> Directions for this task
Check every line below for the string "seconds". Copy the ones that have it.

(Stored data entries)
-- Opening Marker --

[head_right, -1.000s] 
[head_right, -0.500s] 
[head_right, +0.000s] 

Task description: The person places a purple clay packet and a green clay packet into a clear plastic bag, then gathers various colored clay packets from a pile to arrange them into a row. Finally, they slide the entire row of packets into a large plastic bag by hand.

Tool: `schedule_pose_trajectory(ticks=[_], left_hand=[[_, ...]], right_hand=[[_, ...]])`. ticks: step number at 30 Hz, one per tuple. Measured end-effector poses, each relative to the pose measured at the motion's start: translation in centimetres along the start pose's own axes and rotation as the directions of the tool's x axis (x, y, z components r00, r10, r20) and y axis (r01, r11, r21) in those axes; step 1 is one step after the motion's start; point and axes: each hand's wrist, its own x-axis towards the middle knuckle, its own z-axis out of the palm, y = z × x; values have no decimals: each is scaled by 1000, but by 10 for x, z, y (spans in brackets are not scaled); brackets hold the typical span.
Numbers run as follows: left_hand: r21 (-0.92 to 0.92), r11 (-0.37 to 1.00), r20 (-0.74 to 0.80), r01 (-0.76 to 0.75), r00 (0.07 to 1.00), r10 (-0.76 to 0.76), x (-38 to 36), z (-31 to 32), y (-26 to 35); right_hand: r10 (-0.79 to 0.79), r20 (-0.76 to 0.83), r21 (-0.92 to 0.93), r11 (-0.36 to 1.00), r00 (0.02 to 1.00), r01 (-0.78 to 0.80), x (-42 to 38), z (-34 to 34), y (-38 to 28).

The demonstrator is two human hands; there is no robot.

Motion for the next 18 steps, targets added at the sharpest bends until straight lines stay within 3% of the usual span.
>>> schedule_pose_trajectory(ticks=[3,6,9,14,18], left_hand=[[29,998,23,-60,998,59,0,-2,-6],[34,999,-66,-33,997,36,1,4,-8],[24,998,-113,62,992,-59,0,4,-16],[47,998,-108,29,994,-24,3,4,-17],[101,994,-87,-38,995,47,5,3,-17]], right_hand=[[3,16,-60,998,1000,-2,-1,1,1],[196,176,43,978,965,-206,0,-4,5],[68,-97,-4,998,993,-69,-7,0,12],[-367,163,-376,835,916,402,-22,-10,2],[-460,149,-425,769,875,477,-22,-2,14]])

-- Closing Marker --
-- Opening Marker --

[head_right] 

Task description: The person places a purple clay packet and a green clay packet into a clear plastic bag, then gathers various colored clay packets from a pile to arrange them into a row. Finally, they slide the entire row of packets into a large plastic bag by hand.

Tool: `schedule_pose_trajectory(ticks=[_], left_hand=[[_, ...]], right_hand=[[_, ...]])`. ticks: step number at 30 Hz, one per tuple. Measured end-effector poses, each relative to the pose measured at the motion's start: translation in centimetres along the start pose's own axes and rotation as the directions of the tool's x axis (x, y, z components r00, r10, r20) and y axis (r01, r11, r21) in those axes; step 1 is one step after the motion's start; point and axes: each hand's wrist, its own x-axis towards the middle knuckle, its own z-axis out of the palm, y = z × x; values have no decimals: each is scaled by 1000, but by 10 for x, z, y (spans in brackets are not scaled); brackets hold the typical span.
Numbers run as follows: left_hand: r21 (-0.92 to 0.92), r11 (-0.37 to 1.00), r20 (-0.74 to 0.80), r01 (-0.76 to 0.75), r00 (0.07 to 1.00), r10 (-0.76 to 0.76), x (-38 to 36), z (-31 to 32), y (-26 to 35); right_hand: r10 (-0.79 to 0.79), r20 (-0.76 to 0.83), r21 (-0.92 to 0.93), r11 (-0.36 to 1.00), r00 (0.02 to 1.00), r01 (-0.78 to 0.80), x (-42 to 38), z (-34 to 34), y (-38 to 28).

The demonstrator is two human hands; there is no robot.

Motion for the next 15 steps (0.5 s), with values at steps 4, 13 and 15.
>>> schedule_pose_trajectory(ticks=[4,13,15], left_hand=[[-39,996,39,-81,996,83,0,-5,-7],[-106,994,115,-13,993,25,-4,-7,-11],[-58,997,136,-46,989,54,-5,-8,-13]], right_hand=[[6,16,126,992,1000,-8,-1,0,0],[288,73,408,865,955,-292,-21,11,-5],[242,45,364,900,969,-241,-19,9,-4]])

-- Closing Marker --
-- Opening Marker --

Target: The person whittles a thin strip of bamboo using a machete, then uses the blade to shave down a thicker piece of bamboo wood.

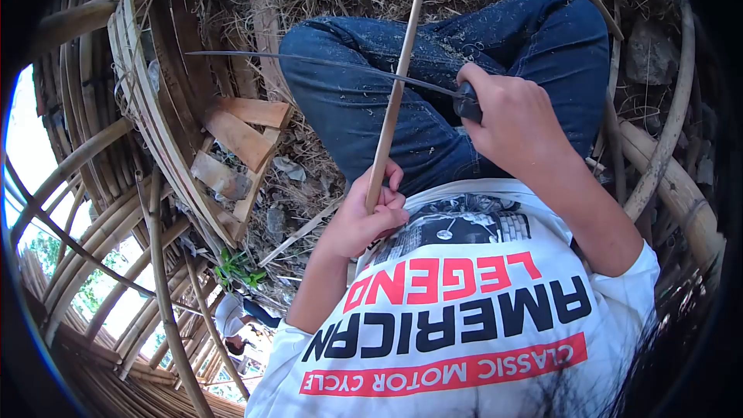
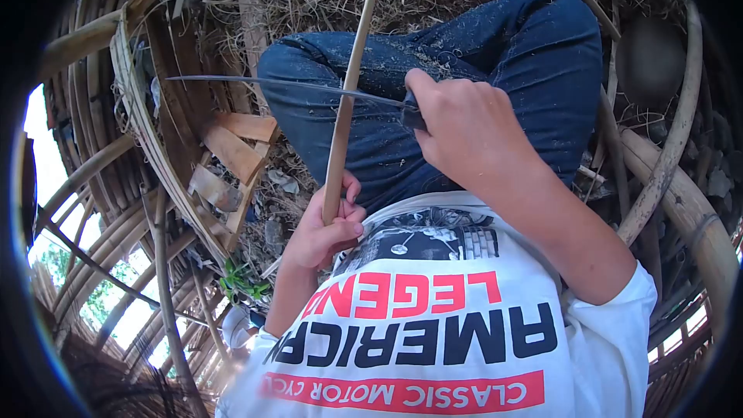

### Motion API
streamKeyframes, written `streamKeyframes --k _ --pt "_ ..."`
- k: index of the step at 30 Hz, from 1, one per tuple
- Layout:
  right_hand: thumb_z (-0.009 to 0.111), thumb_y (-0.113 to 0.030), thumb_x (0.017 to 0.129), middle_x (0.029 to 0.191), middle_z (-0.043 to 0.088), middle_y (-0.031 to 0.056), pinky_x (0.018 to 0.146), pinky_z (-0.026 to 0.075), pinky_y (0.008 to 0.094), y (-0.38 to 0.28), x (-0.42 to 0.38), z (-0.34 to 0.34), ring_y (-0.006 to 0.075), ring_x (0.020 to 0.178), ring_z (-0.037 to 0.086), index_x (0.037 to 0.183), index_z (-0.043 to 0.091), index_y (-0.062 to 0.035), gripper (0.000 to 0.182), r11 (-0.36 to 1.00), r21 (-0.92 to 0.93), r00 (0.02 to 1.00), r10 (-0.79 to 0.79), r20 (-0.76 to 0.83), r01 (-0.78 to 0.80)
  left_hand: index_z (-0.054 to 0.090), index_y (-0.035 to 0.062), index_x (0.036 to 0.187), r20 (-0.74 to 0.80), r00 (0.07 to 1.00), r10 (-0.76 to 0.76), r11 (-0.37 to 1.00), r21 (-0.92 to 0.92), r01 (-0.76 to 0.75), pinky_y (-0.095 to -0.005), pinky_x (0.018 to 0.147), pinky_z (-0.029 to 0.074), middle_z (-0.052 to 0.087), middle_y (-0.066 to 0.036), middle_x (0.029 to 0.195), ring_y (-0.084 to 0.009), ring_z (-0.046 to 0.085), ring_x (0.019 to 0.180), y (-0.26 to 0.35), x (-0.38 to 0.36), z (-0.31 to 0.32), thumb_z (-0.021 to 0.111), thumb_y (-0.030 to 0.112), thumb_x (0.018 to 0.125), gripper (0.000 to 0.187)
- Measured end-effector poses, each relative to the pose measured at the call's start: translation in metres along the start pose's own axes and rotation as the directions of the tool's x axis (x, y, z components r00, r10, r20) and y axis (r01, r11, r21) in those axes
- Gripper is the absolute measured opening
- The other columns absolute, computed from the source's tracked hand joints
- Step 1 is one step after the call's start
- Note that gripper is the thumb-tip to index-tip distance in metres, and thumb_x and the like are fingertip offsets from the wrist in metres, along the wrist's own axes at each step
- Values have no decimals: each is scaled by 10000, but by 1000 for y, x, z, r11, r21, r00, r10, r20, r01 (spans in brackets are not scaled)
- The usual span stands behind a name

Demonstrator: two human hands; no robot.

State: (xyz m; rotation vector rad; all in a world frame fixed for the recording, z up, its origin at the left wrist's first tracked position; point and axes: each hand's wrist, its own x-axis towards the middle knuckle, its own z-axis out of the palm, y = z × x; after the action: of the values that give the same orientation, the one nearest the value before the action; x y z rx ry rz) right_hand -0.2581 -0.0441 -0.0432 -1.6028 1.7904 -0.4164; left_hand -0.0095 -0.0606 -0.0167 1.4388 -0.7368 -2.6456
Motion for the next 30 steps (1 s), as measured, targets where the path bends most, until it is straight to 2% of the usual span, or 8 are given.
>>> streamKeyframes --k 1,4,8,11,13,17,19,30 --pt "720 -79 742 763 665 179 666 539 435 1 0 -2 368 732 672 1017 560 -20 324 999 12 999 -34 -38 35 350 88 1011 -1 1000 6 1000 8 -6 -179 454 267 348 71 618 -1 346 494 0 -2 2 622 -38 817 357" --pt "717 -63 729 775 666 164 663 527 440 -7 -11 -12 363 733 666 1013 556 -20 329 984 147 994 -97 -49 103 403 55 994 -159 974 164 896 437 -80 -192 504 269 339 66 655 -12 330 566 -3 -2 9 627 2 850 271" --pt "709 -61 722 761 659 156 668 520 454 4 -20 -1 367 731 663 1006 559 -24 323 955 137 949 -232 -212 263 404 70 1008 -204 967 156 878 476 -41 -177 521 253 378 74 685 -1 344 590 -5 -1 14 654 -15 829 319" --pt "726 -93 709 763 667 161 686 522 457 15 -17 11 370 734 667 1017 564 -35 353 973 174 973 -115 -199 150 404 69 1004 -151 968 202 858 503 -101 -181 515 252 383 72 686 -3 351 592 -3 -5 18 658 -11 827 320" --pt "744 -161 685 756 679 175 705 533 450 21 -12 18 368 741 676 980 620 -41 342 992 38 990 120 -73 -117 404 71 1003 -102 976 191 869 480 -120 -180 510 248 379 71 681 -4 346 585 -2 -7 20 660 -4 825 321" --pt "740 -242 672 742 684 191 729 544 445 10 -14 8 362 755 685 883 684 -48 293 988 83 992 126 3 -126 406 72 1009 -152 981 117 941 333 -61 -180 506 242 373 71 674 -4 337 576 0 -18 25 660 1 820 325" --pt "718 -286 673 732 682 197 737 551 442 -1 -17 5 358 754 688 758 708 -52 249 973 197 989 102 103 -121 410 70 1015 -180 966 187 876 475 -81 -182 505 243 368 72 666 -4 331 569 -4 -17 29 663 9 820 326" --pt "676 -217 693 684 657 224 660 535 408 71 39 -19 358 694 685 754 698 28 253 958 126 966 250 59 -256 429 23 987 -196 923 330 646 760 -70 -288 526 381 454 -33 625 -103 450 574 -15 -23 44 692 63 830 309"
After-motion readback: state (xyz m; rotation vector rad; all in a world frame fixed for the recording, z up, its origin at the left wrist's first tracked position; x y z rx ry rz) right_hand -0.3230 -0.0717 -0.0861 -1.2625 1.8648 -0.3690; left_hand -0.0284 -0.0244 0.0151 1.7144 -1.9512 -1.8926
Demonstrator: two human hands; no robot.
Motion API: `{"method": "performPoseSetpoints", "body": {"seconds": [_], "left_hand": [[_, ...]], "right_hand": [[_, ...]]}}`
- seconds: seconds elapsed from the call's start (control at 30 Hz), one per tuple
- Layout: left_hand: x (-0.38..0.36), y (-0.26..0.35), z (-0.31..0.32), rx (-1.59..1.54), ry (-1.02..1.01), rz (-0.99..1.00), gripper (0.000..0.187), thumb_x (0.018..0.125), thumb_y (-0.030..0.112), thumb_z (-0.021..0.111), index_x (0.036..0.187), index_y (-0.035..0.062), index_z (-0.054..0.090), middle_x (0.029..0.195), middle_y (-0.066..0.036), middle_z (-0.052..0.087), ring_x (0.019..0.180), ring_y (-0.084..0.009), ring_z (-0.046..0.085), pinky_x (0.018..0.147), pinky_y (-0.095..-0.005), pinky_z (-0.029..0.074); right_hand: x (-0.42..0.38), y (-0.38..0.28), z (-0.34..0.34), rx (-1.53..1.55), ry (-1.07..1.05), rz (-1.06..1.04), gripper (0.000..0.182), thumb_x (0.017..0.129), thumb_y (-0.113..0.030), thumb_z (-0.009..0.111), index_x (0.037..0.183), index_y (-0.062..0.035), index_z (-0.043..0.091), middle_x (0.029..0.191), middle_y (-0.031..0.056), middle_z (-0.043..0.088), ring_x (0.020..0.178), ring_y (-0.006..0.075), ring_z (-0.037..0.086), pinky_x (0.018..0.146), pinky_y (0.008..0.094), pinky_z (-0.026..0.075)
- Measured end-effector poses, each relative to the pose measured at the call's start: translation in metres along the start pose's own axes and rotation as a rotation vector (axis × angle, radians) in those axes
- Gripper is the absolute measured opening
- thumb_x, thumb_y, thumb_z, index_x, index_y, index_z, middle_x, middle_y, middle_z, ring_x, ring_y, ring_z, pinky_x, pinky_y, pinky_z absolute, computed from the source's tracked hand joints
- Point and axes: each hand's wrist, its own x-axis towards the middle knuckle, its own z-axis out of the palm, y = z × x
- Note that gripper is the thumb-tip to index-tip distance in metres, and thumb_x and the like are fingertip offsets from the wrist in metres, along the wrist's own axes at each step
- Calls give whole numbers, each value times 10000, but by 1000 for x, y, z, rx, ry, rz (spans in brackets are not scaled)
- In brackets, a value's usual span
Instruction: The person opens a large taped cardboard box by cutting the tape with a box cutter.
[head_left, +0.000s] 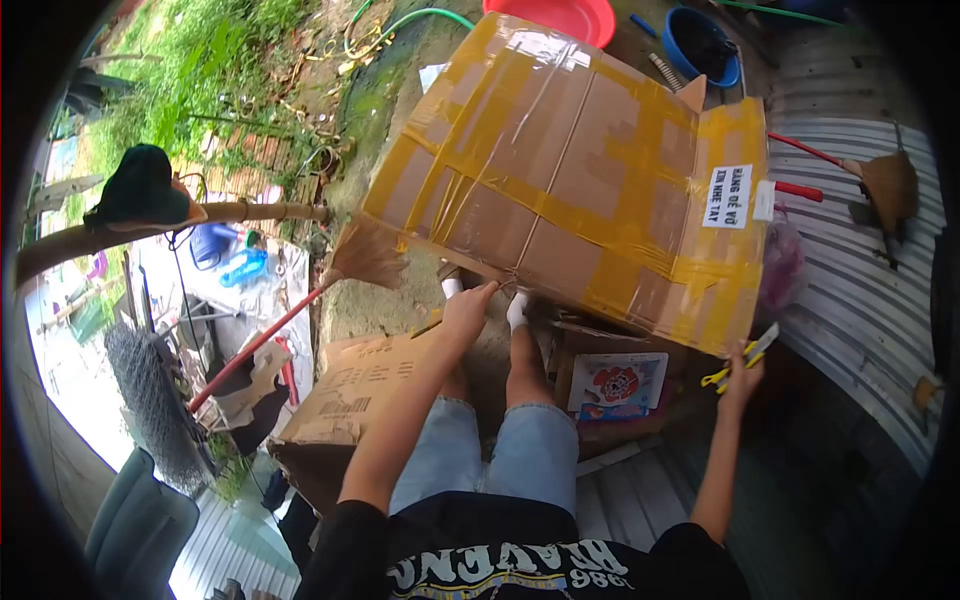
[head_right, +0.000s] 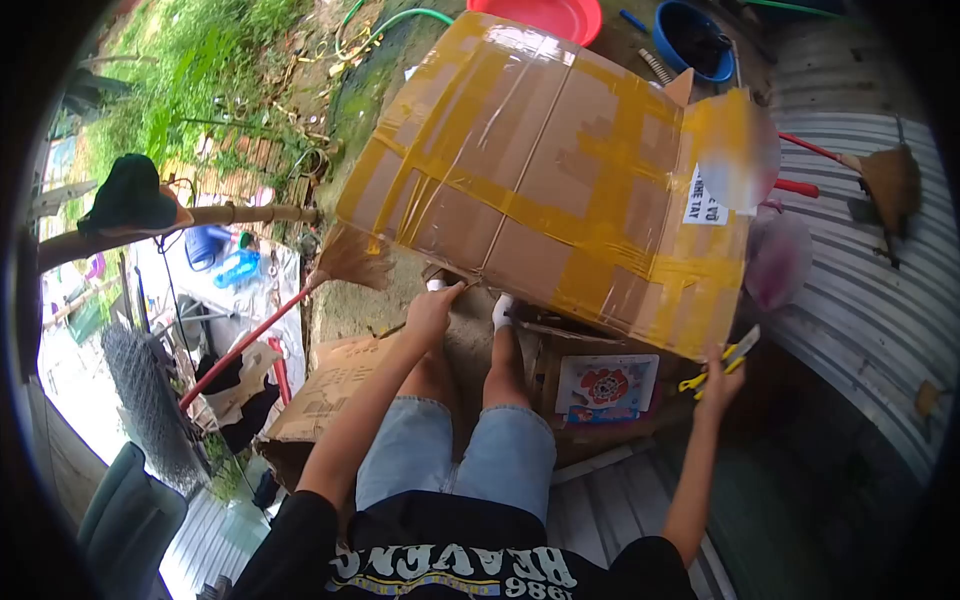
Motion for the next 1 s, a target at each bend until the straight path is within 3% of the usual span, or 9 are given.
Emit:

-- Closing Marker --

> Answer section
Motion API: `{"method": "performPoseSetpoints", "body": {"seconds": [_], "left_hand": [[_, ...]], "right_hand": [[_, ...]]}}`
- seconds: seconds elapsed from the call's start (control at 30 Hz), one per tuple

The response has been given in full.